Dear list,
I just spent several month to optimize some modules of my application. I would like to add some comments about this interesting experience. Thanks for any comment or corrections because I have always a lot of things to learn from you.
Before this experience, I really never understand nothing about this question of optimization because, when I test it, (speed 3) generally doesnt offer any difference
Now I realize that this feeling was completely wrong. The main module I optimized was a drawing module, so it uses many single-float geometric computation (I work on a 32 bits version of lw 5) and the result of optimization was amazing : with floats, its possible (in testing environment) to divide the time of computation by 50, or even more, and to reduce the consumption of memory to nothing. Practically, the drawing process of my application consumes now 40% of the time it consumed before (20% being the - irreducible - drawing itself), and less than 5% of the memory (before optimization, drawing the view completely can consume several MB). The gain is very noticeable, especially during scrolling, resizing, zooming and so on. But another observable result is that the codes are at least 2 times longer and more difficult to read. However, they are also safer and simpler to maintain because types are explicit.
During the process of optimization, my goal was to reduce the memory consumption of low-level functions used by this module to zero. Generally it was a good way to obtain a drastic reduction of the consumption of time. (float 0) is essential, but it must be combined with (safety 0) to obtain the « optimized environment ». If each variable going in an operator is typed, the compiler uses the typed version of this operator (you can see that when disassemble), the main gain of time is there. The main gain of space is to avoid boxing and unboxing numbers. So it is not a good idea to switch too often between optimized an non optimized environment. To store unboxed floats, the only solution is to use typed arrays (dont trust type declarations in classes or structures : they never store raw values). Passing arguments between functions (even local functions like flet) can become difficult because optimized floats are boxed at this point. The only solution is to pass typed arrays (even single index arrays, equivalent to a kind of « customized box ») between functions, and/or to use inlined functions (and/or macros). So the type of each float variable should be declared if you plane to use it for computation (even in loops). The type of typed arrays should be declared too. Numeric constants must be typed (I mean 1.0 not 1). Global variables must be typed with « the » (no other solution, even if « the » is really not the best way to declare types) - the declaration (defvar *foo* (the single-float 1.0)) is useless.
for instance :
(defvar *increment* 1.0)
NON OPTIMIZED
(defun test () (loop for f = 1.0 then (+ f *increment*) while (< f 20) sum f))
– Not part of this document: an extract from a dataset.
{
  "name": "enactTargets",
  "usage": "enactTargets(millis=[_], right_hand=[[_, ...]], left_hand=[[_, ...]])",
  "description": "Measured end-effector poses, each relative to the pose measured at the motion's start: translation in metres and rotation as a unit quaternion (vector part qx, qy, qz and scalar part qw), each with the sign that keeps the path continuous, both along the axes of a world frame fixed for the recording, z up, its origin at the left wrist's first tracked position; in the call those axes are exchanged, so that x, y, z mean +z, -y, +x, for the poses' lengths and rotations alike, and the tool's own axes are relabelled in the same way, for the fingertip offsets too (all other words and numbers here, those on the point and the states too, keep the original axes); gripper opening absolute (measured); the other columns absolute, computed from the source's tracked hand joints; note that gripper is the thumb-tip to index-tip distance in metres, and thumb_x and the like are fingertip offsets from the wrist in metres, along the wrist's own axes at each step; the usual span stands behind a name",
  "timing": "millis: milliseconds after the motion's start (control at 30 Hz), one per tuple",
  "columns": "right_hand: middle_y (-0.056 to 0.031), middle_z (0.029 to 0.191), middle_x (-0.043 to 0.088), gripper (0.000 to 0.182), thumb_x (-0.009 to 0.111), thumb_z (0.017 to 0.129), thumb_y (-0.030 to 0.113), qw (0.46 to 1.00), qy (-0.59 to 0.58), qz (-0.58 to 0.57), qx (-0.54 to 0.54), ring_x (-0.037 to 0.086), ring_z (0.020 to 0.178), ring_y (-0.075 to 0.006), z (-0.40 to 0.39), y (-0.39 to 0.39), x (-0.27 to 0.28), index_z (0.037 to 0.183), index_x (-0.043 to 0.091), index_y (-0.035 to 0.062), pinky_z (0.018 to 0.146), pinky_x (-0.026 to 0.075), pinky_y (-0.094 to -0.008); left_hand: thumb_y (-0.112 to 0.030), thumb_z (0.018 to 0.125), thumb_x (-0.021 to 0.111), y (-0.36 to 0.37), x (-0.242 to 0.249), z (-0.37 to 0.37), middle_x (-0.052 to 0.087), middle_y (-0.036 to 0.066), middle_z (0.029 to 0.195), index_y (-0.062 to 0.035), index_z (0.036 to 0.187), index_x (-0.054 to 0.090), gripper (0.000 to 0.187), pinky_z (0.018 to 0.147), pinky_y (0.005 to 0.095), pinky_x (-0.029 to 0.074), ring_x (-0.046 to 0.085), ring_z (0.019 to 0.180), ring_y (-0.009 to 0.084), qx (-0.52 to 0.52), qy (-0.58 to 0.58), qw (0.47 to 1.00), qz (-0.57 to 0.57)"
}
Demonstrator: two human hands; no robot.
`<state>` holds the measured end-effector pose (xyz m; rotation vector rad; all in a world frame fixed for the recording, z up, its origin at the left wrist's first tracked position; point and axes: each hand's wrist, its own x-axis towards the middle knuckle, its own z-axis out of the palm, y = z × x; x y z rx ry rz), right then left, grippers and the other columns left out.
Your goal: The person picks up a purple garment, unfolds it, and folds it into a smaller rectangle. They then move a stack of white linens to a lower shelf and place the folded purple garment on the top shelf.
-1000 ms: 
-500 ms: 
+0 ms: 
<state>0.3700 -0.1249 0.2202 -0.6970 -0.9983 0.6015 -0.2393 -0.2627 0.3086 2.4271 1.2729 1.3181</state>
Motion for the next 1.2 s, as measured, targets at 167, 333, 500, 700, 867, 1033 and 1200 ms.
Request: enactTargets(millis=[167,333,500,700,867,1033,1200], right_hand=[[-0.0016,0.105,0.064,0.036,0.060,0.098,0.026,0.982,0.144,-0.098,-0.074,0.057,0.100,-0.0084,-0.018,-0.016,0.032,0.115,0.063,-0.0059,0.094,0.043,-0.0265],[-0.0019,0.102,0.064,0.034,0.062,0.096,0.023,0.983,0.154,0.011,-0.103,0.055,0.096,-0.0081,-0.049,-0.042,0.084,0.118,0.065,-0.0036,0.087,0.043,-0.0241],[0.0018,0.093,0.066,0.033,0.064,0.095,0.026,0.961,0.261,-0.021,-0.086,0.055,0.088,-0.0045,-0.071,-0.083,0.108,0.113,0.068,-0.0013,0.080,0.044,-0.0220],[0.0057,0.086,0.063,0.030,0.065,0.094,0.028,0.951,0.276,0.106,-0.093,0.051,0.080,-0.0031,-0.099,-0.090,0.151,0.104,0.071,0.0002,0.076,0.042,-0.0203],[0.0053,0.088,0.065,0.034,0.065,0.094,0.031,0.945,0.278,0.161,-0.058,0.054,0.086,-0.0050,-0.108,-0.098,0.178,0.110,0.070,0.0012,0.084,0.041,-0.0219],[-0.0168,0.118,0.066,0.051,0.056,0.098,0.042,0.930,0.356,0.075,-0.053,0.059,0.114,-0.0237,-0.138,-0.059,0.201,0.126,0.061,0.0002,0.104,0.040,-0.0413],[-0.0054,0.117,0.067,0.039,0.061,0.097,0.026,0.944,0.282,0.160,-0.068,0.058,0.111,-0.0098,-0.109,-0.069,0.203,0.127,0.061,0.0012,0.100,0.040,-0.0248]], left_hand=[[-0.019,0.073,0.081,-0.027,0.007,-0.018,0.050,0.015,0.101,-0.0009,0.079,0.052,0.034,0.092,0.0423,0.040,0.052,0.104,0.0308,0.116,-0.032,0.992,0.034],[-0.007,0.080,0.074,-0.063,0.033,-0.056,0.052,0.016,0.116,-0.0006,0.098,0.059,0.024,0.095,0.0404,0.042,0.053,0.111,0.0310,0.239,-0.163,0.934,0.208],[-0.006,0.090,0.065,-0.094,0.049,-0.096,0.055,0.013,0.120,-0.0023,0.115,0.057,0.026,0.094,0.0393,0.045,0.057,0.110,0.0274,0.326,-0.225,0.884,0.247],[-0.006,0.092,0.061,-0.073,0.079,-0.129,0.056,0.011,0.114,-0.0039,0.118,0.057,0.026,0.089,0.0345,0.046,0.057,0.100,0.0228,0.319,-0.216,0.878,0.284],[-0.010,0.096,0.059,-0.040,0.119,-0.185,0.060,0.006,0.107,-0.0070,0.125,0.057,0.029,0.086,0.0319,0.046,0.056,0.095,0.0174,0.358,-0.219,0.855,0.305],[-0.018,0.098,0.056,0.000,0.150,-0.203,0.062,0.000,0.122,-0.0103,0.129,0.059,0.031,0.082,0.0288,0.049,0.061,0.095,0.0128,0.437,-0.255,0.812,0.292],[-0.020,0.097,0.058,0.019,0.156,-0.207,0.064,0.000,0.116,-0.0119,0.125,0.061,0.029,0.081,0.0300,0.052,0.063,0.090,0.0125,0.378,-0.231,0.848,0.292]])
(time (test)) => 190.0, 0ms, 340 bytes. (for 1.000.000 operations the time is 2.8 sec)
OPTIMIZED
(defun test ()
(declare (optimize (speed 3) (safety 0) (float 0)))
(let ((fbox (load-time-value (make-array 1 :element-type 'single-float)))) ;could be a macro 'with-fbox'
(declare (type (simple-array single-float 1) fbox))
(loop for f of-type single-float = 1.0 then (+ f (the single-float *increment*)) while (< f 20.0)
sum f into sum of-type single-float
finally (progn (setf (aref fbox 0) sum)
(return fbox)))))
(time (test)) => #(190.0), 0ms, 0 bytes. (for 1.000.000 operation the time is 0.04 sec
70 times better)
Another source of acceleration (not so impressive than for float however) is with fixnums. The operators having always to check if a fixnum doesnt overflow the range of 29 bits (becoming a bignum), If you have fixnum computation and know that it wont overflow, the declaration of types combined with the use of (hcl:fixnum-safety 0) can add a significant acceleration.
Another source of optimization is the use of typed arrays. For instance, imagine two arrays of length 4, one with a default type T and another with a type single-float.
- the first needs 8 bytes for the array + 16 bytes for the 4 pointers to the boxed floats + 32 bits for the boxed floats themselves => 56 bytes
- the second needs 8 bytes for the array + 16 bytes for the 4 single-float => 24 bytes
Note that, if your read the typed array in a non optimized environment, it will consume 8 bytes each time when, boxed, it consumes nothing. But in optimized environment its something like the contrary
So the context, optimized or not, becomes very important to choose the type of storage.
There is another benefit of typed arrays but its hacking and certainly not portable : in optimized environment, you can read an array of single-float as a integer (the IEEE code), you can use an array of (unsigned-byte 32) as an array of (unsigned-byte 8) with 4 indexes instead of one, or even as a bit vector with 32 indexes instead of one... Simply pass the array to a function, and declare it as another (compatible) type. In the function, the new type will be used, when outside its the real type that is used.
Finally I am very happy with the result of this experience... but also troubled : After all this evolution, avoiding consing, using typed array, declaring the type of local variables, and so on
am I not in a kind of pseudo C environment ? except that the codes are less clear, the work at least two times longer, and the compiler a lot less helpful for the programmer that in, lets say, xcode 5 ? Naturally its for a very specific module
but this module needs to speak with my lisp model so it cant be implemented in pure C. So I believe that tools to build optimized and performant codes in lisp more simply could be very, very useful and a fantastic evolution for the language.
Best regards
Denis
------------------------------------------------
Denis Pousseur
70 rue de Wansijn
1180 Bruxelles
+ 32 2 219 31 09
http://www.denispousseur.com
------------------------------------------------
Hi,
Is there a precise references for what combinations of declares/the's/etc. actually achieve improvements in the LW compiler and what improvements they achieve? The reference manual page on declare mentions that declaring types "removes type checking", what effects do other declarations have?
Mark